From the records below, copy each line that has the word "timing" in it.

────

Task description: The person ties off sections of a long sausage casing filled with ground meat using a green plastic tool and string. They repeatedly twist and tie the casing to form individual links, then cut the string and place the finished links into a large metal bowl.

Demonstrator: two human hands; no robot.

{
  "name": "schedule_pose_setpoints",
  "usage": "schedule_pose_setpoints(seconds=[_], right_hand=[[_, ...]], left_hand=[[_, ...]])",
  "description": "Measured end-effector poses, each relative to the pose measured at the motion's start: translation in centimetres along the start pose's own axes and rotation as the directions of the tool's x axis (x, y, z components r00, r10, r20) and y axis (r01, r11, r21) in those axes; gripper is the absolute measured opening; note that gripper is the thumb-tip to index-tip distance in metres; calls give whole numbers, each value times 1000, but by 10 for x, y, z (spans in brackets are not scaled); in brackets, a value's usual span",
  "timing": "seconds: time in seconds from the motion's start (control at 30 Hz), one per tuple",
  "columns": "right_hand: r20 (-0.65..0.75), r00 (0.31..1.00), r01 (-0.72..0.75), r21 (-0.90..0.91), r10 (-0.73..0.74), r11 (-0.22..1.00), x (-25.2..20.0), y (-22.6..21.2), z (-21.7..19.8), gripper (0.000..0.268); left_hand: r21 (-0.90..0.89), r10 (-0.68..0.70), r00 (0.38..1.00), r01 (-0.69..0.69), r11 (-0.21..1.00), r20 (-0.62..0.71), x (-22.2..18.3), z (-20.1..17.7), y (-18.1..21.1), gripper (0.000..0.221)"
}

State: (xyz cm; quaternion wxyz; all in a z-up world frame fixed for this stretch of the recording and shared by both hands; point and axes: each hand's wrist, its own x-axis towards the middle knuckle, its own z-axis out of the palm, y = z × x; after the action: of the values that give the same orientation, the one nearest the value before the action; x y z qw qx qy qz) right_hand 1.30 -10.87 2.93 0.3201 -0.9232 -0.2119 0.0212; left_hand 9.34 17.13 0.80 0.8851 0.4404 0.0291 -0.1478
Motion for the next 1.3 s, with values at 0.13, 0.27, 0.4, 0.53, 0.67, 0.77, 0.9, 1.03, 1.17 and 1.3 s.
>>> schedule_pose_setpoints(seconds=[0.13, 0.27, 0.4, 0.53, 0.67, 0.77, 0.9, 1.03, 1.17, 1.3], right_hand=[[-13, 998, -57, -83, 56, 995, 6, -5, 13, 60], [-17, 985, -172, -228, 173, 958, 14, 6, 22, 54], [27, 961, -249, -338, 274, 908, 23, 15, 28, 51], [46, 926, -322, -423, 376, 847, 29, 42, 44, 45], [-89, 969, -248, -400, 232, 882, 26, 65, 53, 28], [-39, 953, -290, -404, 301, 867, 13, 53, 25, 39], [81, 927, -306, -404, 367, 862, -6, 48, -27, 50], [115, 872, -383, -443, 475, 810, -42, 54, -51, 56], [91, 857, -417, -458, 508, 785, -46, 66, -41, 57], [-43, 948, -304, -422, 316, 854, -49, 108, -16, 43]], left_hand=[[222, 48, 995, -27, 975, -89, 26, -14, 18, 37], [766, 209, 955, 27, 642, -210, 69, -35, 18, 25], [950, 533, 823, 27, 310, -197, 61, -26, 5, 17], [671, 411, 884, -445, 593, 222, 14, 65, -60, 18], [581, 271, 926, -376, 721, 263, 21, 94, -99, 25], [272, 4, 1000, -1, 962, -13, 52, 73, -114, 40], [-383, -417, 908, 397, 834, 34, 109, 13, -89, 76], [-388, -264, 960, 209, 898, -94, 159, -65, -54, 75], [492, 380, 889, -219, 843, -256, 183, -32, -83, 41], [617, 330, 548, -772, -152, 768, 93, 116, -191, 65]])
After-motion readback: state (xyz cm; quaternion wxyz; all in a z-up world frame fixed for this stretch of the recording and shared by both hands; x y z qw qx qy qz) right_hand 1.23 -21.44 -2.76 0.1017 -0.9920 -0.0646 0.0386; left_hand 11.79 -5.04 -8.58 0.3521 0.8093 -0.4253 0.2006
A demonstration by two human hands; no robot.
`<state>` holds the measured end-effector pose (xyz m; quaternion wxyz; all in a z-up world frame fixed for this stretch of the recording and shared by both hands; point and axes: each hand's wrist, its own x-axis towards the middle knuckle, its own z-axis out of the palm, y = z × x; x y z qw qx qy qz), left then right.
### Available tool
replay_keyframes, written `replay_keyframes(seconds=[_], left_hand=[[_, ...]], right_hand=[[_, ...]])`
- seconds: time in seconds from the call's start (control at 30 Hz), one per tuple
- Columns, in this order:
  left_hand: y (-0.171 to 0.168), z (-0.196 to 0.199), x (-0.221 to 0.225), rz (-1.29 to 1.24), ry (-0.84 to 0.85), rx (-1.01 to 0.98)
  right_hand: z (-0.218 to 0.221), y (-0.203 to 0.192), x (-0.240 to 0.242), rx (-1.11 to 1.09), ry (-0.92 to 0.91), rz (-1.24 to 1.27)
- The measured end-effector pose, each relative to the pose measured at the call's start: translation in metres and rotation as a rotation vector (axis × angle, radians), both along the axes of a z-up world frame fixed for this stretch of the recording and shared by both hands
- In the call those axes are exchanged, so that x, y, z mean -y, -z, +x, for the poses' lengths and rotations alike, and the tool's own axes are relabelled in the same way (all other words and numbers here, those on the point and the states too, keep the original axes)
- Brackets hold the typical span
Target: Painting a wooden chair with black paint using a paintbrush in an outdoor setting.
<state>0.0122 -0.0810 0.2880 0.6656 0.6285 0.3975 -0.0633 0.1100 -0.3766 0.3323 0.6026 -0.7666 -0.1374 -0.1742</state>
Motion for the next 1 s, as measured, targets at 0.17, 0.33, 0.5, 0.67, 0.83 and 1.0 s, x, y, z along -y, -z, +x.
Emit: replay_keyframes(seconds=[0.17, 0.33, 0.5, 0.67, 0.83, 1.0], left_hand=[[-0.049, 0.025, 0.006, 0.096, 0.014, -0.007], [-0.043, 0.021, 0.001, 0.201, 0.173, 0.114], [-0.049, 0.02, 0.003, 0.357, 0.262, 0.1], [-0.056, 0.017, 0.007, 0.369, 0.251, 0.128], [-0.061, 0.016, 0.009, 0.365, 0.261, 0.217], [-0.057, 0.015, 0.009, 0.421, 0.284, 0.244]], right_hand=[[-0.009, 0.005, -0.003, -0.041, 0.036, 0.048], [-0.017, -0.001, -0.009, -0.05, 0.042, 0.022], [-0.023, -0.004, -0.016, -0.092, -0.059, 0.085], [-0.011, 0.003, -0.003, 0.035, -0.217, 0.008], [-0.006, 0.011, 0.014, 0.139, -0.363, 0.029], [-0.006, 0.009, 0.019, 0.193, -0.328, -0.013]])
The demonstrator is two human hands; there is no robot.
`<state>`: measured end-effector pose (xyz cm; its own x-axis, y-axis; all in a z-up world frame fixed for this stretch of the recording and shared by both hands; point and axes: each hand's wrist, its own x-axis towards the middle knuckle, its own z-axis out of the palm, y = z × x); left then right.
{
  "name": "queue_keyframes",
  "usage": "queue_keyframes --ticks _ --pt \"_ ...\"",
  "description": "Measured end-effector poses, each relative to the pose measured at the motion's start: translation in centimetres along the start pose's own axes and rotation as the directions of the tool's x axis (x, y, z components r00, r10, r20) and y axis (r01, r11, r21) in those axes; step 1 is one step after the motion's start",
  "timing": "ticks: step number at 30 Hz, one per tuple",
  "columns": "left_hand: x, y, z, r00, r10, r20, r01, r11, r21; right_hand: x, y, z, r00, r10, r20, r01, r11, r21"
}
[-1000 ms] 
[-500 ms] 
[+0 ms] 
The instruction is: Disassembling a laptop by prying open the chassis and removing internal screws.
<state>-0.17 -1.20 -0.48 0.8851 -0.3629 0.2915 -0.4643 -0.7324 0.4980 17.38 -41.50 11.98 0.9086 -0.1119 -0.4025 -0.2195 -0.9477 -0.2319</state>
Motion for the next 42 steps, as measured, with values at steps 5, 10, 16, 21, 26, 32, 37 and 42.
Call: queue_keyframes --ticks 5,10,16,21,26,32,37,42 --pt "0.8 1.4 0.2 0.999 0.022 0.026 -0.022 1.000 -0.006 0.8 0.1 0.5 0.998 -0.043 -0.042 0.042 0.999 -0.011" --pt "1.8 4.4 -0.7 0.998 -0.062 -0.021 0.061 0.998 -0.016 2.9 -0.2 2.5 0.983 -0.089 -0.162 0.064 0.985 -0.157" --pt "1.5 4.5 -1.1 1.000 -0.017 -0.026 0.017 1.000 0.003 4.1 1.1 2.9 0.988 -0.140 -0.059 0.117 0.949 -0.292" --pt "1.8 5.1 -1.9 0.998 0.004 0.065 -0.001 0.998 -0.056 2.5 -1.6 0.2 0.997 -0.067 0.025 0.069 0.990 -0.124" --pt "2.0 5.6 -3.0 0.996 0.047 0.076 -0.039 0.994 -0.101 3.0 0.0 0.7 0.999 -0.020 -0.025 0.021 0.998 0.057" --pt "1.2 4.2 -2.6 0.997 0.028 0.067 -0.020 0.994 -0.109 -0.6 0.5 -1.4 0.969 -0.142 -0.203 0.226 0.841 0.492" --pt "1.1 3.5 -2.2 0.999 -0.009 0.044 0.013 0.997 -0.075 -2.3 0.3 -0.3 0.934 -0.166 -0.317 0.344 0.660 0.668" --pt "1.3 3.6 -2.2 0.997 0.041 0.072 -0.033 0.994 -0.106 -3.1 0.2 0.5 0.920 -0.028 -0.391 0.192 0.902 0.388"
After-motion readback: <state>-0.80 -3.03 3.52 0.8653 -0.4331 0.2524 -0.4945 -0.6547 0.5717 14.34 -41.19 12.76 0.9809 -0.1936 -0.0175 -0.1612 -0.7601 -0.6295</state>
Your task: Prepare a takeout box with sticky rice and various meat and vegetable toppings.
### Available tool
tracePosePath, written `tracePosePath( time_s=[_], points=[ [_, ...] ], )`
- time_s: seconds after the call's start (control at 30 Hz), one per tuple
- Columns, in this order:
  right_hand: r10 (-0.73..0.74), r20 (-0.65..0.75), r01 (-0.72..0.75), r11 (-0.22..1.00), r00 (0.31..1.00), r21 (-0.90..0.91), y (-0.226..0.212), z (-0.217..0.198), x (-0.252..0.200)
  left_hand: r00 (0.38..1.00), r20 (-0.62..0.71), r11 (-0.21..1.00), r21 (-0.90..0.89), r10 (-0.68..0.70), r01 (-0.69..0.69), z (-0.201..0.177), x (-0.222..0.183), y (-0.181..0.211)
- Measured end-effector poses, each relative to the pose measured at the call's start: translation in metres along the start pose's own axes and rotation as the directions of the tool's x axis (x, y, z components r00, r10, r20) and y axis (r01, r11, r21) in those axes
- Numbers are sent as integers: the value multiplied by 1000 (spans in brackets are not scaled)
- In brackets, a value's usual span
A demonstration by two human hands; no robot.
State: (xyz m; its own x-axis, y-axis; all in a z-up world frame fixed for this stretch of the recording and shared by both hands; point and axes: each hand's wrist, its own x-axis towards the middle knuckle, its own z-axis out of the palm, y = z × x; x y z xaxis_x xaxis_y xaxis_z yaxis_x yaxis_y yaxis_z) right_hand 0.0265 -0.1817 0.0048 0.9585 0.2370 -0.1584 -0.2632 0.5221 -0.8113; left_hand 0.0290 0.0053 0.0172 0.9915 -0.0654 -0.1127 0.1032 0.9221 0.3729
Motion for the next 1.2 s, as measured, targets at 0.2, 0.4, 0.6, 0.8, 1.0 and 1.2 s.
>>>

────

• [Written response]
  "timing": "seconds: time in seconds from the motion's start (control at 30 Hz), one per tuple",
  "timing": "ticks: step number at 30 Hz, one per tuple",

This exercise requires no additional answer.